Letting `n` be the computed length, we have our final precondition, that `[s, s + n)` is a valid range (§21.3.3.3). "Valid range" has a specific meaning in the standard (§23.3.1):

> A sentinel `s` is called reachable from an iterator `i` if and only if there is a finite sequence of applications of the expression `++i` that makes `i == s`. If `s` is reachable from `i`, `[i, s)` denotes a valid range.

Since `s` must point to an array of `char`s of length greater than `n`, `s + n` is clearly reachable from `s`. Therefore, `[s, s + n)` denotes a valid range, given our preconditions.

The only length restriction in the standard is that the source string must be no more than `SIZE_MAX` characters long (excluding the null terminator), since otherwise `std::char_traits<char>::length(s)` would have no correct return value.

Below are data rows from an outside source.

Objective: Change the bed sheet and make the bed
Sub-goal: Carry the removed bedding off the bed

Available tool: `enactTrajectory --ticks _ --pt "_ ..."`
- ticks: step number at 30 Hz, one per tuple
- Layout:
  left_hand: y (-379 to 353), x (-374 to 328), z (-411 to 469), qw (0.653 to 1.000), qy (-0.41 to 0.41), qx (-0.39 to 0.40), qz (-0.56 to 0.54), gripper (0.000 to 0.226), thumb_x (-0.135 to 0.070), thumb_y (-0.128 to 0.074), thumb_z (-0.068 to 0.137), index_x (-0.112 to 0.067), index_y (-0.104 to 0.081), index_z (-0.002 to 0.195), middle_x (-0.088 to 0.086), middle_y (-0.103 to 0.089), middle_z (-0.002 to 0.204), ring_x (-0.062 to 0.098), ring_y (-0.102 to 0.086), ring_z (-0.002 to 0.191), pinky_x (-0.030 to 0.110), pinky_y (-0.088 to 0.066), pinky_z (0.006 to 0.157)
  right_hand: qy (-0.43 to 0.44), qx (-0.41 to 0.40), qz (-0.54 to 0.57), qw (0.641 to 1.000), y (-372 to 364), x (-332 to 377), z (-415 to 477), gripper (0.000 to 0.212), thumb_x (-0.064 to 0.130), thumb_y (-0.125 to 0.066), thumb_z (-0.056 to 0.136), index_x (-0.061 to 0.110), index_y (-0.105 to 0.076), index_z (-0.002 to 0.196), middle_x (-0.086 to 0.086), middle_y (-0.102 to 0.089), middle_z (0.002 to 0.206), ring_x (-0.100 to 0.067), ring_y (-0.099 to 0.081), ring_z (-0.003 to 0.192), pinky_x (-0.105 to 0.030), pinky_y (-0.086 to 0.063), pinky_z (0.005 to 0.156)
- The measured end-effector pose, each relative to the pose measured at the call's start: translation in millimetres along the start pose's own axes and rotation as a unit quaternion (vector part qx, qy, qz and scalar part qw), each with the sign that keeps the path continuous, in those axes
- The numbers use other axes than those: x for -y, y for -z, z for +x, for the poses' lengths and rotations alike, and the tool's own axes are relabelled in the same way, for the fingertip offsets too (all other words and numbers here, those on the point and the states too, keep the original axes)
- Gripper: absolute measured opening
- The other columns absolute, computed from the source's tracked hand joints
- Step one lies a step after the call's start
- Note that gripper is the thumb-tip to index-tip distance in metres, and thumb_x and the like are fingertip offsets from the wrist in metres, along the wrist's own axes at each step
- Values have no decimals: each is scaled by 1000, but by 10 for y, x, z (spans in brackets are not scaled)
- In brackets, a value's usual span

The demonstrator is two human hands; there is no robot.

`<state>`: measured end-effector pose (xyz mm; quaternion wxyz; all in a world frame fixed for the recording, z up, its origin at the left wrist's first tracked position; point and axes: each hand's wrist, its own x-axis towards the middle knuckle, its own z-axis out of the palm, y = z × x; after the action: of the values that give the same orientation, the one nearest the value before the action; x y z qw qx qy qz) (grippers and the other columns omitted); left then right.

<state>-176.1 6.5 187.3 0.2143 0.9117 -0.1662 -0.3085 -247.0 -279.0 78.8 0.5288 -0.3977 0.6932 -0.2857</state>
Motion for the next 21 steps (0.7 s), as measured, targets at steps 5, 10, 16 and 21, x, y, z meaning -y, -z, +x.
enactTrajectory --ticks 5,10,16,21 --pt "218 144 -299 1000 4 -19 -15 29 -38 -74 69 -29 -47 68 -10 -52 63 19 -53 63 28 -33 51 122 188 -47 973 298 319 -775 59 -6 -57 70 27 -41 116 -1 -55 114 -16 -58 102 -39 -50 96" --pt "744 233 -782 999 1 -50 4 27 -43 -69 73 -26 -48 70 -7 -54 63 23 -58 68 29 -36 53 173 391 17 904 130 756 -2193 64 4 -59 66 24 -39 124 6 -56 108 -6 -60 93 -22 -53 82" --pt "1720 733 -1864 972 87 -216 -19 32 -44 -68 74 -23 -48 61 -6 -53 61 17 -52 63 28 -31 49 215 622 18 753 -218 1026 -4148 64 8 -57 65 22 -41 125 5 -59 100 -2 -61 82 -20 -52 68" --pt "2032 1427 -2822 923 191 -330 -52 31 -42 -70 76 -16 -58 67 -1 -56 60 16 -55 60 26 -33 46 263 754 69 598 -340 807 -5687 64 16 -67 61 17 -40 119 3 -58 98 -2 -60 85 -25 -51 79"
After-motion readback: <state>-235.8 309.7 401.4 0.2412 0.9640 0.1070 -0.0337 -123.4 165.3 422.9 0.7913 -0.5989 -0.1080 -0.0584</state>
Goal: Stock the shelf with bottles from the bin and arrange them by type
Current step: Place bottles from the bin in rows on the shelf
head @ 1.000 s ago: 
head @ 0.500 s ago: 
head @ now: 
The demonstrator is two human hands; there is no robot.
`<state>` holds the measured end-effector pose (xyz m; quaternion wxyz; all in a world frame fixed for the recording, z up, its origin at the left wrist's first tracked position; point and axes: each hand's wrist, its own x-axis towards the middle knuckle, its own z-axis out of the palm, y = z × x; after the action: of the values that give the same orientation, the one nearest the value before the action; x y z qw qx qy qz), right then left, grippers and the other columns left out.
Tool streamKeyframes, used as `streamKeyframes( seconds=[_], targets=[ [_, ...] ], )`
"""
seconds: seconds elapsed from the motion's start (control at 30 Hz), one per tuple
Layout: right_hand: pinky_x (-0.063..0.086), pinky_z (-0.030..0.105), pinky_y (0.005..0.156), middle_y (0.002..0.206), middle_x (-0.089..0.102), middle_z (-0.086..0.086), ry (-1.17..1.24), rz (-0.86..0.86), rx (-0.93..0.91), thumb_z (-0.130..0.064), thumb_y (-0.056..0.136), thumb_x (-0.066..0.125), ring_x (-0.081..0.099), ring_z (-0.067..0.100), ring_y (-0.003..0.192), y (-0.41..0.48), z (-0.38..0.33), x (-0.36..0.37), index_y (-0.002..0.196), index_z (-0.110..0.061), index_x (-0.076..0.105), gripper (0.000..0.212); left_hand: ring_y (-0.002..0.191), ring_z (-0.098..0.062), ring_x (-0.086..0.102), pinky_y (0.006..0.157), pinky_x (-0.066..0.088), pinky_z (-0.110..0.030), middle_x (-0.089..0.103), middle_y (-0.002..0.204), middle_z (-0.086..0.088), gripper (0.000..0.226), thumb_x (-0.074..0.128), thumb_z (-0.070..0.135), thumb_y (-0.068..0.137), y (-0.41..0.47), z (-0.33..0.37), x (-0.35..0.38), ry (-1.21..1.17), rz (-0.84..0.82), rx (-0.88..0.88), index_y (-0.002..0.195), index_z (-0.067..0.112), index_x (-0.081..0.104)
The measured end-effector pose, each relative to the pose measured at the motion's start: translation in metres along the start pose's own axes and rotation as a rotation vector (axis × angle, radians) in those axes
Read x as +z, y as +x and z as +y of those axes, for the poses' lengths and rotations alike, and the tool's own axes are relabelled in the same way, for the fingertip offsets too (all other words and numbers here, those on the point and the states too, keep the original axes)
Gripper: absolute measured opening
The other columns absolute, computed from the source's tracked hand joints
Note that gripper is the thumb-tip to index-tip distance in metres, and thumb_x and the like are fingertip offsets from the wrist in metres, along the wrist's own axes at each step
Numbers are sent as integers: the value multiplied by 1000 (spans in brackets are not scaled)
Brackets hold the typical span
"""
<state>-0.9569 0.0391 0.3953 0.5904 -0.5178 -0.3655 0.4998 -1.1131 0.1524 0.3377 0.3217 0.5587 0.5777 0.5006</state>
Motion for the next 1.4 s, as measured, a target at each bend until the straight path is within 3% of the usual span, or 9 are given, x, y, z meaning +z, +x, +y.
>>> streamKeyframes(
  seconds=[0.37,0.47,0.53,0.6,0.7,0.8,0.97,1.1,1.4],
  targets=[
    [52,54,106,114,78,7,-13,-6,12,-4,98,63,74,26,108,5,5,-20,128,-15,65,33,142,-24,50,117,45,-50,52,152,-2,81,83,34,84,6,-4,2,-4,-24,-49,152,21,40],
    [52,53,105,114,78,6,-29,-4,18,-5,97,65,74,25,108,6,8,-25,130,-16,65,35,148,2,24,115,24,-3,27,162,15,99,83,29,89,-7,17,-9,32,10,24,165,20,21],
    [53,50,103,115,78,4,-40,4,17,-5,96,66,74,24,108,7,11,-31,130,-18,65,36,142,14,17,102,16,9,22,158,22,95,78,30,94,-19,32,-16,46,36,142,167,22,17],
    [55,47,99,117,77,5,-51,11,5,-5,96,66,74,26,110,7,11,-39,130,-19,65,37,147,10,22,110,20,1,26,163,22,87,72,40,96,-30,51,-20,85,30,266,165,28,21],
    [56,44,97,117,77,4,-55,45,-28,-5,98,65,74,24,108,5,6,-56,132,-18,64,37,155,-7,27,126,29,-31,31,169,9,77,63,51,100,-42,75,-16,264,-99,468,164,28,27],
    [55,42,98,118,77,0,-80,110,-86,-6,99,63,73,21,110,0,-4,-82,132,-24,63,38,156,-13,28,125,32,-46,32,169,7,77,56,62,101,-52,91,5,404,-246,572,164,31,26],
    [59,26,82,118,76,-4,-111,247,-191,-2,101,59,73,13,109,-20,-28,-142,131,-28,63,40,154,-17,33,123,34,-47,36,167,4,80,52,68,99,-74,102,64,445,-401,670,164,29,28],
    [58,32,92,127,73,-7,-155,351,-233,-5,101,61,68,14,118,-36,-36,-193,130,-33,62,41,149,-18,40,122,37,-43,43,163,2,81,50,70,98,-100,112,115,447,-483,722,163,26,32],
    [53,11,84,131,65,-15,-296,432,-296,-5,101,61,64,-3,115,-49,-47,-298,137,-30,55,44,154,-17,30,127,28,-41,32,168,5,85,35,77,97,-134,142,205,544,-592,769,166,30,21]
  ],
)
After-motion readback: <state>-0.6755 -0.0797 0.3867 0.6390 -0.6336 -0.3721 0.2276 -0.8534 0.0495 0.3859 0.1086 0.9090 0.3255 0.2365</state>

[0] https://open-std.org/jtc1/sc22/wg21/docs/papers/2020/n4868.p...

jeffbee · on Oct 26, 2022

Thanks for the detailed answer.

There is another thing I found string able to do: throw std::length_error. But that's consistent with your statement that it either succeeds or throws.

So, going back to my question, it seems like the small leap from C to C++, if the author embraces the STL, does categorically prevent this class of overflow.

LegionMammal978 · on Oct 26, 2022

> So, going back to my question, it seems like the small leap from C to C++, if the author embraces the STL, does categorically prevent this class of overflow.

"Categorically" is a bit strong; if any index were ever truncated to a 32-bit integer before writing to s[i], that could also cause major issues.

Also, the C++ standard library does not have a monopoly on safe interfaces; all of the relevant APIs can be trivially reimplemented in C. It's just that C libraries have not historically made safe internal interfaces a priority.

leni536 · on Oct 25, 2022

That basically means that s+traits::length(s) must be defined behavior. If s is not a pointer to a 0-terminated string then the behavior of this constructor is undefined.